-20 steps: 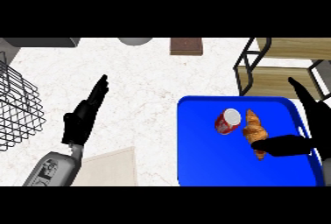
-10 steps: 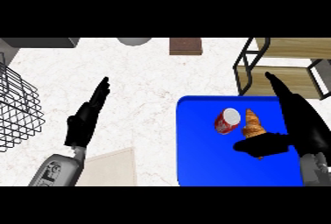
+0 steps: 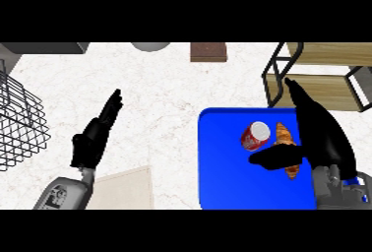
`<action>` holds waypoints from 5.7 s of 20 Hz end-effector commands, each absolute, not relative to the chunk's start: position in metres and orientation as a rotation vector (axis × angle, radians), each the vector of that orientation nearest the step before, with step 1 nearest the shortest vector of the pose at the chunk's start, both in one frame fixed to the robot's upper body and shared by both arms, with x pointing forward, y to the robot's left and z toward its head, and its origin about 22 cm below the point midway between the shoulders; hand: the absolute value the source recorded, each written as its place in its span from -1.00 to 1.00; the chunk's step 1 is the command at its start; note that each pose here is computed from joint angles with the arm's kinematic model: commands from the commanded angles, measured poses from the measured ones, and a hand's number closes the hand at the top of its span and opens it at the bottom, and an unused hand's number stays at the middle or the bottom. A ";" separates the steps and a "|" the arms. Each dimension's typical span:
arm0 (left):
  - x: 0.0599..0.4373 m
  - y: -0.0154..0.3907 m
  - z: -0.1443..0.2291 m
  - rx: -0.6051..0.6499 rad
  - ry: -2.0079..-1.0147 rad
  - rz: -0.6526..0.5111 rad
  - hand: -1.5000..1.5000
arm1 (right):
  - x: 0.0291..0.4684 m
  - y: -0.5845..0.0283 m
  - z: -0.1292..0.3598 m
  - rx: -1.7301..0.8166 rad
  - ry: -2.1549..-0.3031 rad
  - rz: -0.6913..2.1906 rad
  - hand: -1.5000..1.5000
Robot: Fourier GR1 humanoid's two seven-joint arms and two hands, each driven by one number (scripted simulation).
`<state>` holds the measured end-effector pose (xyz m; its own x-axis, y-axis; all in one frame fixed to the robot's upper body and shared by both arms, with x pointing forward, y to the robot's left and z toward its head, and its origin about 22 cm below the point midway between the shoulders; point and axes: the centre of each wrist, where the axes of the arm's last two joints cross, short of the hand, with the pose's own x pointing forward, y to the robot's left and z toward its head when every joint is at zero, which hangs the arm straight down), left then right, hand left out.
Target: Pick the can from the tray and place it in the tiered shelf
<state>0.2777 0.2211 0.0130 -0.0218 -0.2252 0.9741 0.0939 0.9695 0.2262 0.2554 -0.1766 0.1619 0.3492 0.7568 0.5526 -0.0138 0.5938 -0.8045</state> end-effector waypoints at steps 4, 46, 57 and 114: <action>0.282 0.212 0.004 0.124 -1.573 -0.265 0.00 | 0.255 -0.143 0.170 -0.838 -0.972 0.526 -1.00; 0.285 0.229 -0.006 0.107 -1.581 -0.245 0.00 | 0.291 -0.166 0.079 -0.857 -0.830 0.578 -1.00; 0.278 0.217 0.000 0.116 -1.560 -0.256 0.00 | 0.292 -0.155 0.044 -0.821 -0.776 0.665 1.00; 0.283 0.224 0.009 0.116 -1.568 -0.226 0.00 | 0.244 -0.195 0.306 -1.252 -1.565 0.162 1.00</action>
<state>0.2809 0.2200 0.0122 -0.0222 -0.2284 0.9733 0.0930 0.9689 0.2295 0.2274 -0.1895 0.2908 0.0583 0.7731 0.6316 0.6051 0.4758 -0.6383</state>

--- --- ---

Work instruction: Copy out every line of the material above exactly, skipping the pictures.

The completed task:
-20 steps: 
-10 steps: 
+0 steps: 
`<action>` holds waypoints from 5.7 s of 20 Hz end-effector commands, each absolute, not relative to the chunk's start: position in metres and orientation as a rotation vector (axis × angle, radians), each the vector of that orientation nearest the step before, with step 1 nearest the shortest vector of the pose at the chunk's start, both in one frame fixed to the robot's upper body and shared by both arms, with x pointing forward, y to the robot's left and z toward its head, and its origin about 22 cm below the point midway between the shoulders; hand: the absolute value the source recorded, each written as its place in its span from -1.00 to 1.00; the chunk's step 1 is the command at its start; note that each pose here is computed from joint angles with the arm's kinematic model: commands from the commanded angles, measured poses from the measured ones, and a hand's number closes the hand at the top of its span and opens it at the bottom, and an unused hand's number stays at the middle or the bottom. A ";" separates the steps and a "|" the arms. Each dimension's typical span:
arm0 (left):
  - x: 0.0599..0.4373 m
  - y: -0.0154..0.3907 m
  - z: -0.1443..0.2291 m
  - rx: -0.6051..0.6499 rad
  - ry: -2.0079..-1.0147 rad
  - rz: -0.6526..0.5111 rad
  - hand: -1.5000..1.5000
arm1 (right):
  - x: 0.0291..0.4684 m
  - y: -0.5845..0.0283 m
  - z: -0.1292..0.3598 m
  - rx: -1.7301..0.8166 rad
  - ry: -2.1549..-0.3031 rad
  - rz: -0.6913..2.1906 rad
  - hand: -1.5000..1.5000
Robot: Fourier GR1 humanoid's two seven-joint arms and two hands, each driven by one number (scripted simulation).
`<state>` holds the measured end-effector pose (xyz m; its own x-axis, y-axis; all in one frame fixed to the robot's upper body and shared by both arms, with x pointing forward, y to the robot's left and z toward its head, and its origin about 22 cm below the point midway between the shoulders; point and axes: the centre of each wrist, where the axes of the arm's last two joints cross, short of the hand, with the pose's own x pointing forward, y to the robot's left and z toward its head when every joint is at zero, which hangs the arm straight down), left then right, hand left out.
Target: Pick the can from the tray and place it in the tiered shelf
<state>0.2777 0.2211 0.0130 -0.0218 -0.2252 0.9741 0.0939 0.9695 0.2262 0.2554 -0.1766 0.1619 0.3492 0.7568 0.5526 -0.0138 0.5938 -0.8045</state> end-effector waypoints at steps 4, 46, 57 and 114: <action>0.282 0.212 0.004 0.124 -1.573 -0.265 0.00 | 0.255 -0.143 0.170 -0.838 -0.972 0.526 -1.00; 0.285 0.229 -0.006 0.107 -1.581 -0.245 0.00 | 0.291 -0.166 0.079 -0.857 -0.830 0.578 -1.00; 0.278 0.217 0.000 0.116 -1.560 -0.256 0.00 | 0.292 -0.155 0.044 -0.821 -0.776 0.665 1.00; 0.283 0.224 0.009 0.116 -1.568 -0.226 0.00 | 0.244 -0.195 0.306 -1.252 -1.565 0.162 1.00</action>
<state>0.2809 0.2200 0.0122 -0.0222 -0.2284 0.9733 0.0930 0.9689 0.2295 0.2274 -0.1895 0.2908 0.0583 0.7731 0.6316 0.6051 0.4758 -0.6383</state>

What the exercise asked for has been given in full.